## [Problem details]
Return only the lines of the data below from the line with "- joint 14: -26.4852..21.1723" up to and including the line with "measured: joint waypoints", exactly as written, with the pictures omitted.

## [Records supplied]
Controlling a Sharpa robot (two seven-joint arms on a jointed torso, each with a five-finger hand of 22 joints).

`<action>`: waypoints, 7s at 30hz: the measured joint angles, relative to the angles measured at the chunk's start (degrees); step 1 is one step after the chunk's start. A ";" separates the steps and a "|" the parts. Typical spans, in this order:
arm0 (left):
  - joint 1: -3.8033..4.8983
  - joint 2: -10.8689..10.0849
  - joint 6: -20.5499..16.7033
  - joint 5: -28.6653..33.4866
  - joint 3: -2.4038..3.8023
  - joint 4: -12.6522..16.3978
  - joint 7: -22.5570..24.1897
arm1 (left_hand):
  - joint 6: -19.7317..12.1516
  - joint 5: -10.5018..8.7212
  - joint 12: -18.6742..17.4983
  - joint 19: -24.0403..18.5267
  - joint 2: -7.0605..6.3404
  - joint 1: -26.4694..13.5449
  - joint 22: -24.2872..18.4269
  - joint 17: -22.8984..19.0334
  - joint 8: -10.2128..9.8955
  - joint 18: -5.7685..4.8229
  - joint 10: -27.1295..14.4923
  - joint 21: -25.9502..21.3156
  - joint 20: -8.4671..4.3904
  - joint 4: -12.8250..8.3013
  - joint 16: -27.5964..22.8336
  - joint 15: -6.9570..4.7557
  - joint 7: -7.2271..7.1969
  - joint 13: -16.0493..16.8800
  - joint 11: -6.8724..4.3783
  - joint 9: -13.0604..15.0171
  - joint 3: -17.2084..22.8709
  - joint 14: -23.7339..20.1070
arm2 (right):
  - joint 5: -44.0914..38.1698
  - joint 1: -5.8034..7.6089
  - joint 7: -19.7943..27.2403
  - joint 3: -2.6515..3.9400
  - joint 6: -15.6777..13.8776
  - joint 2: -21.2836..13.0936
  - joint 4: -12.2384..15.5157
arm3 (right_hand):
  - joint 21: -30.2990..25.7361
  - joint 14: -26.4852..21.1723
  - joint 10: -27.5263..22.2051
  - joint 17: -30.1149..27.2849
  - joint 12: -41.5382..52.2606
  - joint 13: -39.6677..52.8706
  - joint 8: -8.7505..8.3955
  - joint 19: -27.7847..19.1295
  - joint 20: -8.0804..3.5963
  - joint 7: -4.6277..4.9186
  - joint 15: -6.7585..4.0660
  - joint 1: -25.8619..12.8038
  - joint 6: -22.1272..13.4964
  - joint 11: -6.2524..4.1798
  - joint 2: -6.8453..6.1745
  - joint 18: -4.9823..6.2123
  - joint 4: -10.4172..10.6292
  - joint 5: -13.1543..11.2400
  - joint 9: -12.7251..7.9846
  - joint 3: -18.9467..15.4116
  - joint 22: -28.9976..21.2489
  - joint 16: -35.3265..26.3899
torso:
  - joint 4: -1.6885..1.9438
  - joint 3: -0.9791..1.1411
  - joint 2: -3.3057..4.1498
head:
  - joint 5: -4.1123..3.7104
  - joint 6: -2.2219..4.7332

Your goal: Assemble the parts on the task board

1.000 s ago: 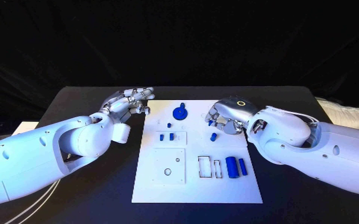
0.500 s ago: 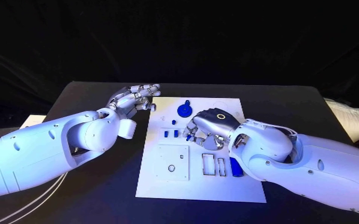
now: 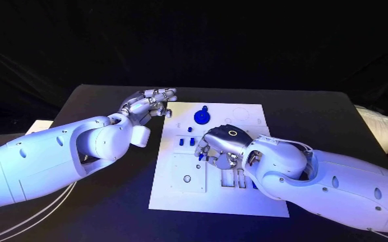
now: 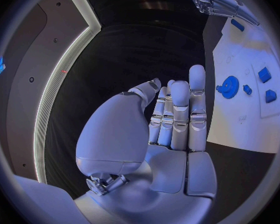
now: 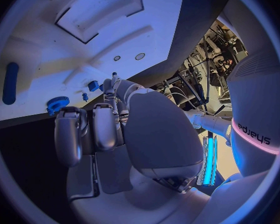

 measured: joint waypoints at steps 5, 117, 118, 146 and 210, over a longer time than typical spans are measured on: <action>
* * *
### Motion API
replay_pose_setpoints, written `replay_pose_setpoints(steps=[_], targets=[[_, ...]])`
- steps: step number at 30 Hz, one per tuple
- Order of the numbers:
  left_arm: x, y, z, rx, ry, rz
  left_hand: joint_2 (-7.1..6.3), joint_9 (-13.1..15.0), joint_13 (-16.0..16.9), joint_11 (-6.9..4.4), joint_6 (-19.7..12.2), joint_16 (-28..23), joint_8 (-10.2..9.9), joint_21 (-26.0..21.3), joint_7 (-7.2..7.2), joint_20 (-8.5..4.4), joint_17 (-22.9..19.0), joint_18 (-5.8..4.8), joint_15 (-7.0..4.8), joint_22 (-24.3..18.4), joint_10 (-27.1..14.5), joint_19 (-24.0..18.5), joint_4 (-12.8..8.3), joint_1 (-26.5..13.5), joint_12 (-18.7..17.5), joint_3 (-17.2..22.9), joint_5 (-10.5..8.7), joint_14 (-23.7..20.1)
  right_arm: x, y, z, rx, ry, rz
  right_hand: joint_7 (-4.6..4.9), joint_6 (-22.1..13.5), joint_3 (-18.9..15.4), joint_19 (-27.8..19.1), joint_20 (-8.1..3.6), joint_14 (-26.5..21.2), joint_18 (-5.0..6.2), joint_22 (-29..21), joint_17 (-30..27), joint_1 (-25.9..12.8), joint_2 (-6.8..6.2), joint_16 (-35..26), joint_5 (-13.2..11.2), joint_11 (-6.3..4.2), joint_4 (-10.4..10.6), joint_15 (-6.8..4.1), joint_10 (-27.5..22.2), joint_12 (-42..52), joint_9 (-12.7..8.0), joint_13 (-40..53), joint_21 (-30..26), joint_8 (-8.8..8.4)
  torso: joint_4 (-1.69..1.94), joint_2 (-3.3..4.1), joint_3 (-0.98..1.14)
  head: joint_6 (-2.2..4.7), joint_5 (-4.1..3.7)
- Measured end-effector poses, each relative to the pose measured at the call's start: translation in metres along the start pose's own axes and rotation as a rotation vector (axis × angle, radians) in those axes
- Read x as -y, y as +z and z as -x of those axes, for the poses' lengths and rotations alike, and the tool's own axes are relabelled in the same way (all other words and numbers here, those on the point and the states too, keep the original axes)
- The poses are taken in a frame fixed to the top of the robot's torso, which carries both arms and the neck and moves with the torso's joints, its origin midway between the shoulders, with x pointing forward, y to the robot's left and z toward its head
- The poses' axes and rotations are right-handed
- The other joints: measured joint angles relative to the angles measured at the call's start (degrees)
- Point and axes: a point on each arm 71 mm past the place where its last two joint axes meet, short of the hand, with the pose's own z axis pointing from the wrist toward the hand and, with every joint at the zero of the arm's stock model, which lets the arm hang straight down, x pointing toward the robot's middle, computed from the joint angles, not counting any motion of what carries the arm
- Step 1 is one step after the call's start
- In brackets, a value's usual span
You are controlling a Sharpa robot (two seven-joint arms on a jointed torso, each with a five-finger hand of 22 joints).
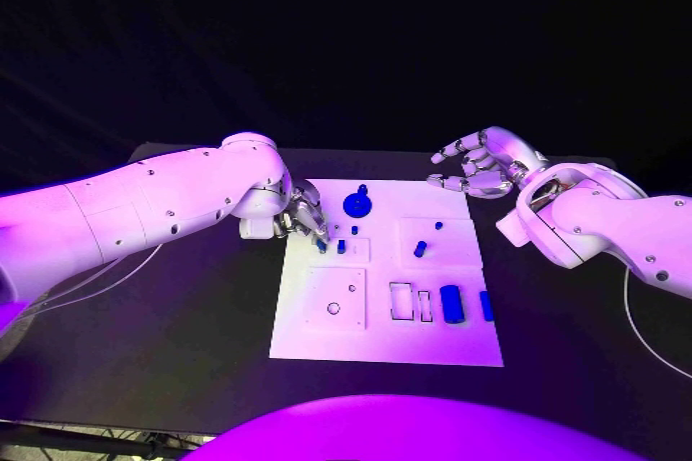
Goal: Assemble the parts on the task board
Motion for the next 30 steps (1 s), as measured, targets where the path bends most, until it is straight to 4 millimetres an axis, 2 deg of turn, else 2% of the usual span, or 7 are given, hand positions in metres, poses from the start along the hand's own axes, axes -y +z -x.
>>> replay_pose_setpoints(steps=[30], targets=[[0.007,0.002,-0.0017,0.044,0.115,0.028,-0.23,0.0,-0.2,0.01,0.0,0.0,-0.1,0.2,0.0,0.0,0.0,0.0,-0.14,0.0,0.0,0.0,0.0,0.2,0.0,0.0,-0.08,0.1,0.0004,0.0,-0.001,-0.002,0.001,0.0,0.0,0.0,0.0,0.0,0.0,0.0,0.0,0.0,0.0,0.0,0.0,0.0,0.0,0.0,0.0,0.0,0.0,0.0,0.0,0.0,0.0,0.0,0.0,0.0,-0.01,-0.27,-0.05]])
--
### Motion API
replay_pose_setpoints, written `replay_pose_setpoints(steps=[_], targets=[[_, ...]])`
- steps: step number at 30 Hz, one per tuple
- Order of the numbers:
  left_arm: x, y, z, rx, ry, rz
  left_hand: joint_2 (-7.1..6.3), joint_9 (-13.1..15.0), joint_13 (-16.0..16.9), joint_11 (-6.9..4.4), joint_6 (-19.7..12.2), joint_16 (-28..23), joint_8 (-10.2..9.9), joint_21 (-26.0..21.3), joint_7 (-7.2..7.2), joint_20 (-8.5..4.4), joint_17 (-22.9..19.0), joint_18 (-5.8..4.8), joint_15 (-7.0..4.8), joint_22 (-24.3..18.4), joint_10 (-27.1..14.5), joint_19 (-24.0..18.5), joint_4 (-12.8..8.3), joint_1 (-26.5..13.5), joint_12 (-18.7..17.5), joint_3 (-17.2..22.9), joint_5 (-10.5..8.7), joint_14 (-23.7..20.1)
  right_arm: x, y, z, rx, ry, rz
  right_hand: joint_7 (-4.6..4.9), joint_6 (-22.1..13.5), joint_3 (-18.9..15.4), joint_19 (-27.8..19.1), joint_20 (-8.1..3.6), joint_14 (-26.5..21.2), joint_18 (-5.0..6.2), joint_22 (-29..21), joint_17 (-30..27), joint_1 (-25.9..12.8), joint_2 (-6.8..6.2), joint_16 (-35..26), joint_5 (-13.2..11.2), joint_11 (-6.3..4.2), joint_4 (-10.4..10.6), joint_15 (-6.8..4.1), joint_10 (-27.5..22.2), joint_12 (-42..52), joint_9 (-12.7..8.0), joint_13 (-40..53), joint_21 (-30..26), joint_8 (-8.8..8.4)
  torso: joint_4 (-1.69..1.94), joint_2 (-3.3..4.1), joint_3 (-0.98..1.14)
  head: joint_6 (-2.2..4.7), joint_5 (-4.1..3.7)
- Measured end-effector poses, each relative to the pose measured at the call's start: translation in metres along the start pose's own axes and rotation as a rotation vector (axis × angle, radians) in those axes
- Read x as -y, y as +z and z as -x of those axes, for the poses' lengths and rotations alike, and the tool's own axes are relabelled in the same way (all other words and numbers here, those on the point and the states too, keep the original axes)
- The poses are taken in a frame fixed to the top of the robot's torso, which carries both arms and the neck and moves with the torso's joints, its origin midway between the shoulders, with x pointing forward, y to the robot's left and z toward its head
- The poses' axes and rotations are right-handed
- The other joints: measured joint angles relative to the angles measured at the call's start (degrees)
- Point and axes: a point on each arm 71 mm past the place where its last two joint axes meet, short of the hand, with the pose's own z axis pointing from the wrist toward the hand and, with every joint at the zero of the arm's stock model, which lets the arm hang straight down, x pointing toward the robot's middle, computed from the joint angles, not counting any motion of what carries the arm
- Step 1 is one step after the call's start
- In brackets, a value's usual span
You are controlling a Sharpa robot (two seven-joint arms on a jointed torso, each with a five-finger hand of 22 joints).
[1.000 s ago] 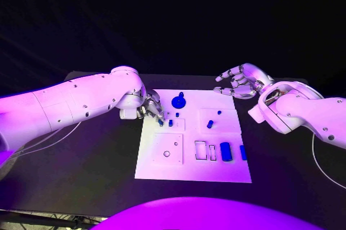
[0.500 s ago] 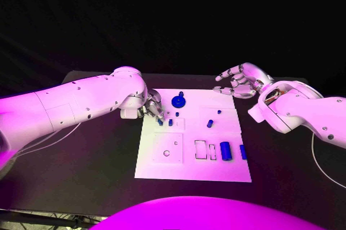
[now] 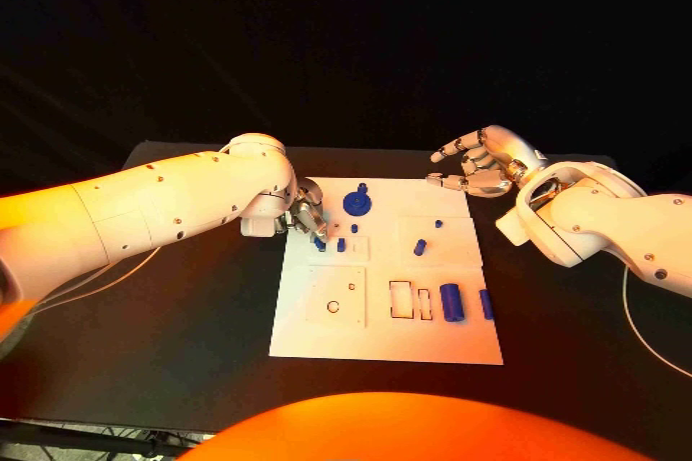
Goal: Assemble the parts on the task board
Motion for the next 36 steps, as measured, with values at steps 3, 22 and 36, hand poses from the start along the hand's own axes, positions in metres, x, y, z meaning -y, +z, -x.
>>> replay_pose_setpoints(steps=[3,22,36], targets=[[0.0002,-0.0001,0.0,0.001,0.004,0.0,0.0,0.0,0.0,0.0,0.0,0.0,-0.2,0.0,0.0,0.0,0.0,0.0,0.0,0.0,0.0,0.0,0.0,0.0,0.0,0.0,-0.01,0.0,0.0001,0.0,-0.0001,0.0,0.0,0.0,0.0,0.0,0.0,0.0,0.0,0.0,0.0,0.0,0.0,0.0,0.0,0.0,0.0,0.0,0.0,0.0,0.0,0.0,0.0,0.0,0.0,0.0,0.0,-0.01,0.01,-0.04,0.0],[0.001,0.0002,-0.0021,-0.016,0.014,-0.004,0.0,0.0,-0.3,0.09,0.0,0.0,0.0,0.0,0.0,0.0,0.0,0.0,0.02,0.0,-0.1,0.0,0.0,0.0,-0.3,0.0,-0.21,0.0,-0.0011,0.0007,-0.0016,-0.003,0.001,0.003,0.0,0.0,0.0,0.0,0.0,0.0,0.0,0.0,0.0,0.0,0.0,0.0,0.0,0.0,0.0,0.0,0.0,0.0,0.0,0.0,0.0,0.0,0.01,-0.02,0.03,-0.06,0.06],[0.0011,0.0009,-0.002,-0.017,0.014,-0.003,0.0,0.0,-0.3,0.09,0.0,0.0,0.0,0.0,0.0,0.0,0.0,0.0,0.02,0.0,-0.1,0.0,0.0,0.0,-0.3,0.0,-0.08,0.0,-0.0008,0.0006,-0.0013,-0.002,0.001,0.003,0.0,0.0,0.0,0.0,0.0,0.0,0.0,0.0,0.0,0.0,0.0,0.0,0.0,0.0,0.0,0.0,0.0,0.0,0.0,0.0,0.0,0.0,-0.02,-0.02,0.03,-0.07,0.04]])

## [Exercise output]
  - joint 14: -26.4852..21.1723
  - joint 10: -27.5263..22.2051
  - joint 17: -30.1149..27.2849
  - joint 12: -41.5382..52.2606
  - joint 13: -39.6677..52.8706
  - joint 8: -8.7505..8.3955
  - joint 19: -27.7847..19.1295
  - joint 20: -8.0804..3.5963
  - joint 7: -4.6277..4.9186
  - joint 15: -6.7585..4.0660
  - joint 1: -25.8619..12.8038
  - joint 6: -22.1272..13.4964
  - joint 11: -6.2524..4.1798
  - joint 2: -6.8453..6.1745
  - joint 18: -4.9823..6.2123
  - joint 4: -10.4172..10.6292
  - joint 5: -13.1543..11.2400
  - joint 9: -12.7251..7.9846
  - joint 3: -18.9467..15.4116
  - joint 22: -28.9976..21.2489
  - joint 16: -35.3265..26.3899
torso:
  - joint 4: -1.6885..1.9438
  - joint 3: -0.9791..1.1411
  - joint 2: -3.3057..4.1498
head:
  - joint 5: -4.1123..3.7104
  - joint 6: -2.2219..4.7332

Your goal: Assemble the parts on the task board

1.000 s ago: 
0.500 s ago: 
now: 
now: 
now: 

 measured: joint waypoints at steps 5, 117, 118, 146 and 210, over a longer time than typical spans are measured on: <action>

The output for this exercise is complete.